> [Brief]
Look for the string "stays" in the listing below and copy every line in which it appears.

> [The data]

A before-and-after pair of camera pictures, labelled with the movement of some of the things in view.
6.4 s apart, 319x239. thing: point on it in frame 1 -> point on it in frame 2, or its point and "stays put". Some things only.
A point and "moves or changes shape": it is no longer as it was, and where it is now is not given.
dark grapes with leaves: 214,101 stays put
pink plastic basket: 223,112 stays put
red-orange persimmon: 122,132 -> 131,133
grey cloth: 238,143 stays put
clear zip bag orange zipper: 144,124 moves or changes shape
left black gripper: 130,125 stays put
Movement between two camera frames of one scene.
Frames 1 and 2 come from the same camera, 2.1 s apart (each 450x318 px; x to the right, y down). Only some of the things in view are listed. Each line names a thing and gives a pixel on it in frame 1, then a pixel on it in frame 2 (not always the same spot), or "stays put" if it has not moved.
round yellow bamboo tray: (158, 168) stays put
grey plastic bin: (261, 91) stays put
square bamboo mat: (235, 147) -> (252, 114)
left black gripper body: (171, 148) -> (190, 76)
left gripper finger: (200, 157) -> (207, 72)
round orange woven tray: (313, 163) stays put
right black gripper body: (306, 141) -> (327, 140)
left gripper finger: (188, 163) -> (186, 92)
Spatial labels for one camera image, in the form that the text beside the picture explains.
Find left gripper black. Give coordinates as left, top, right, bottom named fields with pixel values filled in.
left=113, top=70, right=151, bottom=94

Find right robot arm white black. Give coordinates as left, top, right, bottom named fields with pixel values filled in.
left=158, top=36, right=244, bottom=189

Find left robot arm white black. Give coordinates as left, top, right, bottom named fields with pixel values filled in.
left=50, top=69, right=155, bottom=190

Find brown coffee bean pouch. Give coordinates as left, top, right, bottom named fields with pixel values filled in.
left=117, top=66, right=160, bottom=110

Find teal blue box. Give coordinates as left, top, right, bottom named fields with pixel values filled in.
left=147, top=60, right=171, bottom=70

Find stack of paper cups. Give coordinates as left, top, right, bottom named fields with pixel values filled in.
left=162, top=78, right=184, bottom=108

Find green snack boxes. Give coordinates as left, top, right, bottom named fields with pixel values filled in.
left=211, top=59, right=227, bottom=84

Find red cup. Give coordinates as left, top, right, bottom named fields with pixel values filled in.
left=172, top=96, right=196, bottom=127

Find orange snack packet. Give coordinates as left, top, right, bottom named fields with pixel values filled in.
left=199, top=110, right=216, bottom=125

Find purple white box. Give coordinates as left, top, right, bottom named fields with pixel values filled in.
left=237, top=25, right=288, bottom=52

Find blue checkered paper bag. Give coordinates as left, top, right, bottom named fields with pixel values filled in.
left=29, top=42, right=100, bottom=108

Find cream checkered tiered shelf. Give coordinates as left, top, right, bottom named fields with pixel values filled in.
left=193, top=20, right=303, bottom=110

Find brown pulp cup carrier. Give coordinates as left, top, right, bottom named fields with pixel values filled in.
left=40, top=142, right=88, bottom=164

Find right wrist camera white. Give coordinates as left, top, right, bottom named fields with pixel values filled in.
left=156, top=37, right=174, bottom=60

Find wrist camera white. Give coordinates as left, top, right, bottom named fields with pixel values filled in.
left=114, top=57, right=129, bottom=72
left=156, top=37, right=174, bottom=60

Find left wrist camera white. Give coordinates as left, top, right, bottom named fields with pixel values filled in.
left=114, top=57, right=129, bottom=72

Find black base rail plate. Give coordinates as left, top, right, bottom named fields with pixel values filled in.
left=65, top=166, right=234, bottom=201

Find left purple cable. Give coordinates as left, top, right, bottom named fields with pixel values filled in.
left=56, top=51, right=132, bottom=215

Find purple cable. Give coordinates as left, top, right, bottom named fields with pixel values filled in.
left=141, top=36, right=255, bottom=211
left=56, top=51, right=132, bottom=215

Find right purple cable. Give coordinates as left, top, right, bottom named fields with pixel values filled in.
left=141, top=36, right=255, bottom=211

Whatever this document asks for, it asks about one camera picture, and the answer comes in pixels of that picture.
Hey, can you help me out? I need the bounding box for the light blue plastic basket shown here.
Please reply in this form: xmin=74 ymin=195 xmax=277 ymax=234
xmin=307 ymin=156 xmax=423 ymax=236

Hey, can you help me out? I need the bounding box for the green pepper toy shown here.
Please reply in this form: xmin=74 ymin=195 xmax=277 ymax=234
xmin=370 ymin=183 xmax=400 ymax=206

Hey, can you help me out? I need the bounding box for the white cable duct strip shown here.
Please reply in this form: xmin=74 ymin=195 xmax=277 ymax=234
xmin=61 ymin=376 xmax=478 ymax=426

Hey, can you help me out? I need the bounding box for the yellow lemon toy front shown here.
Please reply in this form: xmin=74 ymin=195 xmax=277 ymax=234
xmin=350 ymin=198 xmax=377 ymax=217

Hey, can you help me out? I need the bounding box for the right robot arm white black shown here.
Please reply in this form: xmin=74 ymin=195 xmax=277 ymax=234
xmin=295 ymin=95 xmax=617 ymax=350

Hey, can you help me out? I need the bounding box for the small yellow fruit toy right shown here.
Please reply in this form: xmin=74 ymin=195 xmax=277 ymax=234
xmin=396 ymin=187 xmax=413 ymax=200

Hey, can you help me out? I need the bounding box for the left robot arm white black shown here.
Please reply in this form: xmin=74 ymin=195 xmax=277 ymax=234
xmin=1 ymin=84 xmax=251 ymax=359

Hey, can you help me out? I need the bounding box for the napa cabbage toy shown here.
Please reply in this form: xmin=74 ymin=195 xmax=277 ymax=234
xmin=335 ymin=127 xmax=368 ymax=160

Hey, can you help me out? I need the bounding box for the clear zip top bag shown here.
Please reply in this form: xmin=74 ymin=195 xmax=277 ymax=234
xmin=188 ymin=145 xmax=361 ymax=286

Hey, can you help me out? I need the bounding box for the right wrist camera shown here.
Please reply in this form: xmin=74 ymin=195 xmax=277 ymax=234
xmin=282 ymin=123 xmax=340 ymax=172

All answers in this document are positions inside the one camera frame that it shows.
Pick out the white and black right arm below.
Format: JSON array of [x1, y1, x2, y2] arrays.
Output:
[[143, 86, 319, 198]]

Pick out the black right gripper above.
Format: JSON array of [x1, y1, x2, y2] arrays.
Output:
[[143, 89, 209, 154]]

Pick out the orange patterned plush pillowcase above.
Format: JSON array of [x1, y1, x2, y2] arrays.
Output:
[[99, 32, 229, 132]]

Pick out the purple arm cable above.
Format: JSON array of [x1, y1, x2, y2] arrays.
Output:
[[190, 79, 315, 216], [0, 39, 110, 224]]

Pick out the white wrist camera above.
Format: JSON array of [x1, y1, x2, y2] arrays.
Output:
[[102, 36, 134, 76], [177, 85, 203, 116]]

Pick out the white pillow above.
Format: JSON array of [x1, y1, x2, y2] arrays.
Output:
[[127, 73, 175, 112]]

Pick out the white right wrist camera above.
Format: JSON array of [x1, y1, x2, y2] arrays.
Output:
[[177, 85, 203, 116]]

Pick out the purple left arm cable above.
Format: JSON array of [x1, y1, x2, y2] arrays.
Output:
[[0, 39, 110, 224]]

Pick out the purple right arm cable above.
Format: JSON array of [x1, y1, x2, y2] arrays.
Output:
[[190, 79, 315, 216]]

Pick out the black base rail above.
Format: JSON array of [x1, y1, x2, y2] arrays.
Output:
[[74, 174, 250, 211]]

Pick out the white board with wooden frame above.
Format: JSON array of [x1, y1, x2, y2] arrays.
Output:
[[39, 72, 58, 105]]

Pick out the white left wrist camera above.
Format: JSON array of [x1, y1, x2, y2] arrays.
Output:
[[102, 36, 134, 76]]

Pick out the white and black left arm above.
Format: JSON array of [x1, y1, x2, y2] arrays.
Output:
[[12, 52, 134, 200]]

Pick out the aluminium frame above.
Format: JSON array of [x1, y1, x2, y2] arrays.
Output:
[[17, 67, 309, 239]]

> [Response box]
6.4 s apart, 319x239. thing: point on it in frame 1 -> point on it in frame 2, or its point and "stays put". Some things only.
dark grapes with leaves: 214,101 stays put
pink plastic basket: 223,112 stays put
grey cloth: 238,143 stays put
left black gripper: 130,125 stays put
Frames 1 and 2 come from the same camera, 2.1 s apart (each 450x318 px; x to the right, y down). Only some of the things in view are listed. Each line names a thing and gives a pixel on it in frame 1, then a pixel on it in frame 2 (not always the same spot), or "stays put" if it has not moved.
round yellow bamboo tray: (158, 168) stays put
grey plastic bin: (261, 91) stays put
round orange woven tray: (313, 163) stays put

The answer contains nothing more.